Nelson Peltz is the director
All these criticisms of proxy war tactics and strategy aside, and regardless of how we torture the record data Peltz as a director, of course he should be on the Disney Board. They are large shareholders with a strong track record of creating value through operational, strategic and capital allocation decisions. No, Peltz won’t be the most valuable director when it comes to deciding who should star in the next blockbuster Disney movie or which rides to build at the theme park — the board relies on management for that insight. But he will be the most prepared and valuable member of the board when conducting financial analysis of the various strategic and capital allocation opportunities available to Disney and advising the board on the best decisions for shareholders. Peltz has also proven to be a valuable director in helping the management team reduce operating costs and increase profits, which Disney can use. And if the past is any indication, by the end of the season he’ll be good friends with Bob Iger.
Chances of winning
Unfortunately, I think the deck is stacked against Peltz here.
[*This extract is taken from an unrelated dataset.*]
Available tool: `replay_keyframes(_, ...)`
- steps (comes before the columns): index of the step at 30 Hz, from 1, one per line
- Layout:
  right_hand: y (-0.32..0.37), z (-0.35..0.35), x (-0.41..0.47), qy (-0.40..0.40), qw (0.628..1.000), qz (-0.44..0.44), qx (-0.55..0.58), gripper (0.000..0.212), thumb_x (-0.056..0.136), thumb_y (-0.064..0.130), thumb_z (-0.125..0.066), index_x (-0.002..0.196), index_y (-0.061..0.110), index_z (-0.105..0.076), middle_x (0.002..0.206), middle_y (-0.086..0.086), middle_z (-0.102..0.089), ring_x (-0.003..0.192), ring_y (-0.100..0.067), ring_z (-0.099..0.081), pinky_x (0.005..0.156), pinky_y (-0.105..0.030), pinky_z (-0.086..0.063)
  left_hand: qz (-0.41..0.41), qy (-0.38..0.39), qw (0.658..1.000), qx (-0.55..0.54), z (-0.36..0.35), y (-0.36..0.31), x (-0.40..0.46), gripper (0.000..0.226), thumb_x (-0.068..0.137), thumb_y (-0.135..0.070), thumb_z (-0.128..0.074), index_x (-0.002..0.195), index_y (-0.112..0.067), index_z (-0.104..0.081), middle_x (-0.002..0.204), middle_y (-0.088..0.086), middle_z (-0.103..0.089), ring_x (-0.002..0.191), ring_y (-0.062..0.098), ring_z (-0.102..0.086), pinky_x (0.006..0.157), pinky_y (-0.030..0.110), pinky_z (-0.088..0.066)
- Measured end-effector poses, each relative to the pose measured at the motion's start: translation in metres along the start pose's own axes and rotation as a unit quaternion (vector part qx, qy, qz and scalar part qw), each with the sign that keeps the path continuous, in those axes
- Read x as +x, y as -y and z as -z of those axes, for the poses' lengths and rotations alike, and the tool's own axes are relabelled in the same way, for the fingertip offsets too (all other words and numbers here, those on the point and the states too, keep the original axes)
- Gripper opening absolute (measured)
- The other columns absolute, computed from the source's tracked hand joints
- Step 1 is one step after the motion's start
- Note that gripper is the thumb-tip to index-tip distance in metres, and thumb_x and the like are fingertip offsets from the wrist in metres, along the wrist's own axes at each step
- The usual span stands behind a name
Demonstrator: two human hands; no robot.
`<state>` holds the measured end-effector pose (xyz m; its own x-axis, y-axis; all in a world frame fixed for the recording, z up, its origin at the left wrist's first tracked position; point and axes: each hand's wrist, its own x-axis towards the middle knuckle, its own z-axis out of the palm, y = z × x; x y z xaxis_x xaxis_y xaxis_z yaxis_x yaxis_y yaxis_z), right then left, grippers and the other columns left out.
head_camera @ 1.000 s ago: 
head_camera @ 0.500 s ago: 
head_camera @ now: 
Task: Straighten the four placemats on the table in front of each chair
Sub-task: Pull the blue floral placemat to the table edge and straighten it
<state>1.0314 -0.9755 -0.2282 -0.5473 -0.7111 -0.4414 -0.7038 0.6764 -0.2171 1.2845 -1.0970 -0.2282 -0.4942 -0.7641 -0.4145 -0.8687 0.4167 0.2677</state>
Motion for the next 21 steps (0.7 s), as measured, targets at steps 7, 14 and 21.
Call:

This is a huge effort to get big institutional investors to vote against the board of a good company like Disney. The task became more difficult when the company recently fired its CEO and replaced it with a respected previous CEO and replaced the chairman. Additionally, Disney recently settled with another top-tier activist, Third Point, which has many of the same suggestions as Trian. I believe that Institutional Shareholder Services and large institutional shareholders want to give this new team at least a year to work on the plan before supporting other changes in the company. And I don’t think universal proxies will make any difference in a proxy fight for one director on a union board. However, having said that, while I don’t have Disney shares in the fund, my 10 and 12 year olds have small shares and when the ballots are sent out, we will vote for Nelson.
Ken Squire is the founder and president of 13D Monitor, an institutional research service on shareholder activism, and he is the founder and portfolio manager of the 13D Activist Fund, a mutual fund that invests in a portfolio of 13D activist investments. Squire is also the creator of the AESG™ investment category, an activist investment style focused on improving the ESG practices of portfolio companies.